→ **Task requirements**: Repeat, word for word, all the data that follows, and exclude the pictures.

→ **Dataset records**:
------------

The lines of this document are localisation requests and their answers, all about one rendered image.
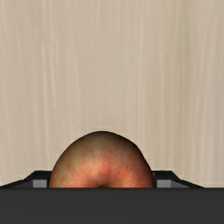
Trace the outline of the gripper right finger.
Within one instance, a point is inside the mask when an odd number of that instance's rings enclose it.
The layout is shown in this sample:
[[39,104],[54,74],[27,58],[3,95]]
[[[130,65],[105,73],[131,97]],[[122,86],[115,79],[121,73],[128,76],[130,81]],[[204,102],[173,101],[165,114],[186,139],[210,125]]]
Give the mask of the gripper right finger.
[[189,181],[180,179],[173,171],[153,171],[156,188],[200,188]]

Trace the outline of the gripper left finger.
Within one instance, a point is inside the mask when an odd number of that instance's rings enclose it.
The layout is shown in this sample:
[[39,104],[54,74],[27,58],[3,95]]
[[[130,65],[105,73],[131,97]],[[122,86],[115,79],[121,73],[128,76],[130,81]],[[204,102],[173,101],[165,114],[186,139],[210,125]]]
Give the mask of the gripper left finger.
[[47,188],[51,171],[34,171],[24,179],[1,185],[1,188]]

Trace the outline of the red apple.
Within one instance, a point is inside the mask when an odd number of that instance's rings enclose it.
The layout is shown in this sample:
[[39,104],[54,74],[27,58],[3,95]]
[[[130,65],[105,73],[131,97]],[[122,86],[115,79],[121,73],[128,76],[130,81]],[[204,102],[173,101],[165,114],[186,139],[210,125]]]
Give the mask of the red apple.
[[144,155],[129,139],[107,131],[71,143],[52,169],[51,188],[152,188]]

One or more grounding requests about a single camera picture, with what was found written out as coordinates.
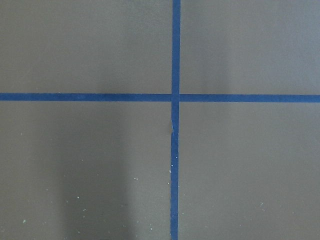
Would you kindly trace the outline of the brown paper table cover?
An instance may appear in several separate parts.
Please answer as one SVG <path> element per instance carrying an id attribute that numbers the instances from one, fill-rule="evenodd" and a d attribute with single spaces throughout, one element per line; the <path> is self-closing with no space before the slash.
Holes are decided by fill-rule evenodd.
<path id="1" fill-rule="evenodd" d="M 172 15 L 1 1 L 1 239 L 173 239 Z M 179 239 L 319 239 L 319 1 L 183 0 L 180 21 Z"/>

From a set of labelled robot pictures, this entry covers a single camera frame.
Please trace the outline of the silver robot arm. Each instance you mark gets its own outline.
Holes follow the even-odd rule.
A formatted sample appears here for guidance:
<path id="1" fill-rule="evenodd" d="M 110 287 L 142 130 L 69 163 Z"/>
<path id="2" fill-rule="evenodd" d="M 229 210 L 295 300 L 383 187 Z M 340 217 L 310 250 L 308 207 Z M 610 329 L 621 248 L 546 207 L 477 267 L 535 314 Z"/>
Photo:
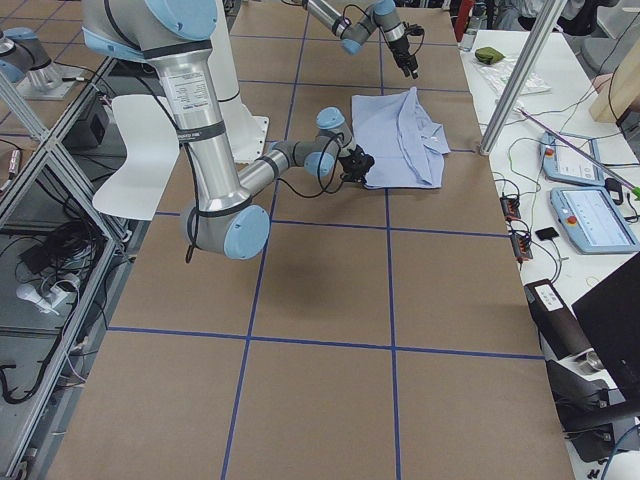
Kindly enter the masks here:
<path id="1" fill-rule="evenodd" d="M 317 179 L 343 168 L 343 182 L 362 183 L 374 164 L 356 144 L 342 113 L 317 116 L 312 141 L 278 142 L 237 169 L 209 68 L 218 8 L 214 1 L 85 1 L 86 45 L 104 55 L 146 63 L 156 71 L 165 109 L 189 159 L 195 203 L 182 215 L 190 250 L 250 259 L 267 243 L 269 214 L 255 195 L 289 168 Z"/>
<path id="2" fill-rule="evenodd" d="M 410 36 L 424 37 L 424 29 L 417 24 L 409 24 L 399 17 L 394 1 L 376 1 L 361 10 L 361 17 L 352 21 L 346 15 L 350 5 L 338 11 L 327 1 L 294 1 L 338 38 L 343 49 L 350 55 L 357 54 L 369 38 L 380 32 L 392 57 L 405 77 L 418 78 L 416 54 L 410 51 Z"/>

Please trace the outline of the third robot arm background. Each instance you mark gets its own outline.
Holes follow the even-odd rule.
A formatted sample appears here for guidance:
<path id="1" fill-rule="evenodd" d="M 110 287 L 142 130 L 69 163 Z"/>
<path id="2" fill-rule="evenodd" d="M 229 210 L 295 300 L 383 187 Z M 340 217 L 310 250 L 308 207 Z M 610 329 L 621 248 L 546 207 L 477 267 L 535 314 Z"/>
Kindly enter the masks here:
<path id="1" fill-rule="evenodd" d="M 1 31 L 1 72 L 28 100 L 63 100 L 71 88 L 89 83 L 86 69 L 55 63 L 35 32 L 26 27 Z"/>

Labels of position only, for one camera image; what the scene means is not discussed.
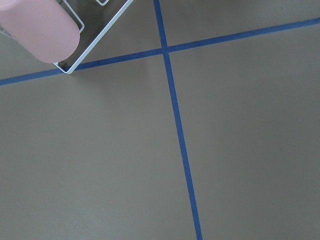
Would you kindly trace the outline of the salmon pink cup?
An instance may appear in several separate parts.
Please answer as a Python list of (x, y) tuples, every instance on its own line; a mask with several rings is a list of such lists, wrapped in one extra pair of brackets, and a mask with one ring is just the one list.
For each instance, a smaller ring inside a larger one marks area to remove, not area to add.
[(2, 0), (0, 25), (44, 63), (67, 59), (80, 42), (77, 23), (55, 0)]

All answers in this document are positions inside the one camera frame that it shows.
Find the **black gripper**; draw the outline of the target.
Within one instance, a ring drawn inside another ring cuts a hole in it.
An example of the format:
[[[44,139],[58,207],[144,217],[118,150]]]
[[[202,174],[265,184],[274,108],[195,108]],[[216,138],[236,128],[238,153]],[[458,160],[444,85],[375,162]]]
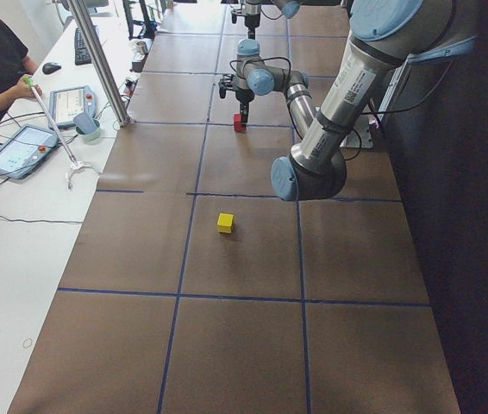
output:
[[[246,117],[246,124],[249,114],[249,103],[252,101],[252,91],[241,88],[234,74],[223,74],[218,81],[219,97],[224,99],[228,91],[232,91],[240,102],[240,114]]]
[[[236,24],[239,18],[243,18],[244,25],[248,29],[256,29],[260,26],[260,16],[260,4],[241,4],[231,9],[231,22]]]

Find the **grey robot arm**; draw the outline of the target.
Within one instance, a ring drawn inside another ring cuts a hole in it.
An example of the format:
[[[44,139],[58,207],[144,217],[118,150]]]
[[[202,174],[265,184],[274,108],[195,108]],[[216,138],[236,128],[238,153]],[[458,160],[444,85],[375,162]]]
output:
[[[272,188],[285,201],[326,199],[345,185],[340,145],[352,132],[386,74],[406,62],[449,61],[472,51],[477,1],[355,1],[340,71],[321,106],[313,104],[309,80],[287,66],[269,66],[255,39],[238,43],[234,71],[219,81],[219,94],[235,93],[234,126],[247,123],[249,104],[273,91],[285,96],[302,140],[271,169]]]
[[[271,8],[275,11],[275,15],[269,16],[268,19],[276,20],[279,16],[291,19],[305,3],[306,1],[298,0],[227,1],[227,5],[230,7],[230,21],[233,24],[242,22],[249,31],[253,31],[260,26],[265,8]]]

------------

→ **Response to the task**:
The lines of this document are localisation requests and their answers, all about one rendered image.
Trace the outline of the gripper right finger.
Within one instance, a point is inside the mask when an odd number of that instance's rings enclose it.
The layout is shown in this sample:
[[39,104],[54,74],[27,58],[3,95]]
[[[130,65],[105,73],[131,97]],[[122,86],[115,79],[121,73],[128,76],[130,81]],[[204,102],[173,101],[165,114],[186,139],[210,125]]]
Give the mask of the gripper right finger.
[[189,181],[180,179],[173,171],[153,171],[156,188],[200,188]]

Trace the outline of the gripper left finger.
Within one instance, a point is inside the mask when an odd number of that instance's rings enclose it.
The layout is shown in this sample:
[[39,104],[54,74],[27,58],[3,95]]
[[[130,65],[105,73],[131,97]],[[122,86],[115,79],[121,73],[128,76],[130,81]],[[204,102],[173,101],[165,114],[186,139],[210,125]]]
Give the mask of the gripper left finger.
[[47,188],[51,171],[34,171],[24,179],[1,185],[1,188]]

Trace the outline of the red apple.
Within one instance, a point is inside the mask when an odd number of that instance's rings enclose it.
The layout is shown in this sample:
[[39,104],[54,74],[27,58],[3,95]]
[[[130,65],[105,73],[131,97]],[[122,86],[115,79],[121,73],[128,76],[130,81]],[[204,102],[173,101],[165,114],[186,139],[210,125]]]
Give the mask of the red apple.
[[144,155],[129,139],[107,131],[71,143],[52,169],[51,188],[152,188]]

One or more grounding requests about a single camera picture, with what was found written out as coordinates.
Would you kindly trace the outline of the brown paper table cover?
An instance may appear in several separate parts.
Please answer as one SVG <path> element per instance carrying an id attribute that numbers the instances from one, fill-rule="evenodd" and a d attribute with single spaces throughout, one element per line; the <path> is self-closing with no space before the slash.
Holes are decided by fill-rule evenodd.
<path id="1" fill-rule="evenodd" d="M 172 15 L 1 1 L 1 239 L 173 239 Z M 179 239 L 319 239 L 319 1 L 183 0 L 180 21 Z"/>

From a set of labelled robot pictures, this entry covers a single camera frame.
Please trace the outline of the silver robot arm. Each instance you mark gets its own outline.
Holes follow the even-odd rule.
A formatted sample appears here for guidance:
<path id="1" fill-rule="evenodd" d="M 110 287 L 142 130 L 69 163 Z"/>
<path id="2" fill-rule="evenodd" d="M 229 210 L 295 300 L 383 187 Z M 340 217 L 310 250 L 308 207 Z M 610 329 L 621 248 L 546 207 L 477 267 L 535 314 Z"/>
Photo:
Kindly enter the masks here:
<path id="1" fill-rule="evenodd" d="M 317 179 L 343 168 L 343 182 L 362 183 L 374 164 L 356 144 L 342 113 L 317 116 L 312 141 L 278 142 L 237 169 L 209 68 L 218 8 L 214 1 L 85 1 L 86 45 L 104 55 L 146 63 L 156 71 L 165 109 L 189 159 L 195 203 L 182 215 L 190 250 L 250 259 L 267 243 L 269 214 L 255 195 L 289 168 Z"/>
<path id="2" fill-rule="evenodd" d="M 410 36 L 424 37 L 424 29 L 417 24 L 409 24 L 399 17 L 394 1 L 376 1 L 361 10 L 361 17 L 352 21 L 346 15 L 350 5 L 338 11 L 327 1 L 294 1 L 338 38 L 343 49 L 350 55 L 357 54 L 369 38 L 380 32 L 392 57 L 405 77 L 418 78 L 416 54 L 410 51 Z"/>

Please trace the outline of the third robot arm background. Each instance you mark gets its own outline.
Holes follow the even-odd rule.
A formatted sample appears here for guidance:
<path id="1" fill-rule="evenodd" d="M 110 287 L 142 130 L 69 163 Z"/>
<path id="2" fill-rule="evenodd" d="M 229 210 L 295 300 L 383 187 Z M 340 217 L 310 250 L 308 207 Z M 610 329 L 621 248 L 546 207 L 477 267 L 535 314 Z"/>
Kindly enter the masks here:
<path id="1" fill-rule="evenodd" d="M 1 31 L 1 72 L 28 100 L 63 100 L 71 88 L 89 83 L 86 69 L 55 63 L 35 32 L 26 27 Z"/>

Labels of position only, for one camera image; what the scene means is not discussed.
Would you kindly trace the outline of the salmon pink cup?
An instance may appear in several separate parts.
Please answer as a Python list of (x, y) tuples, every instance on its own line; a mask with several rings is a list of such lists, wrapped in one extra pair of brackets, and a mask with one ring is just the one list.
For each instance, a smaller ring inside a larger one marks area to remove, not area to add.
[(2, 0), (0, 25), (44, 63), (67, 59), (80, 42), (77, 23), (55, 0)]

All answers in this document are positions inside the one camera frame that it shows.
Find the **black gripper**; draw the outline of the target.
Within one instance, a ring drawn inside another ring cuts a hole in it.
An example of the format:
[[[44,139],[58,207],[144,217],[118,150]]]
[[[202,174],[265,184],[274,108],[195,108]],[[216,138],[236,128],[238,153]],[[458,160],[444,85],[375,162]]]
output:
[[[246,117],[246,124],[249,114],[249,103],[252,101],[252,91],[241,88],[234,74],[223,74],[218,81],[219,97],[224,99],[228,91],[232,91],[240,102],[240,114]]]
[[[236,24],[239,18],[243,18],[244,25],[248,29],[256,29],[260,26],[260,16],[260,4],[241,4],[231,9],[231,22]]]

Find the **grey robot arm**; draw the outline of the target.
Within one instance, a ring drawn inside another ring cuts a hole in it.
An example of the format:
[[[44,139],[58,207],[144,217],[118,150]]]
[[[202,174],[265,184],[274,108],[195,108]],[[216,138],[236,128],[238,153]],[[458,160],[444,85],[375,162]]]
output:
[[[272,188],[285,201],[326,199],[345,185],[340,145],[352,132],[386,74],[406,62],[449,61],[472,51],[477,1],[355,1],[340,71],[321,106],[313,104],[309,80],[287,66],[269,66],[255,39],[238,43],[234,71],[219,81],[219,94],[235,93],[234,126],[247,123],[249,104],[273,91],[285,96],[302,140],[271,169]]]
[[[271,8],[275,11],[275,15],[269,16],[268,19],[276,20],[279,16],[291,19],[305,3],[306,1],[298,0],[227,1],[227,5],[230,7],[230,21],[233,24],[242,22],[249,31],[253,31],[260,26],[265,8]]]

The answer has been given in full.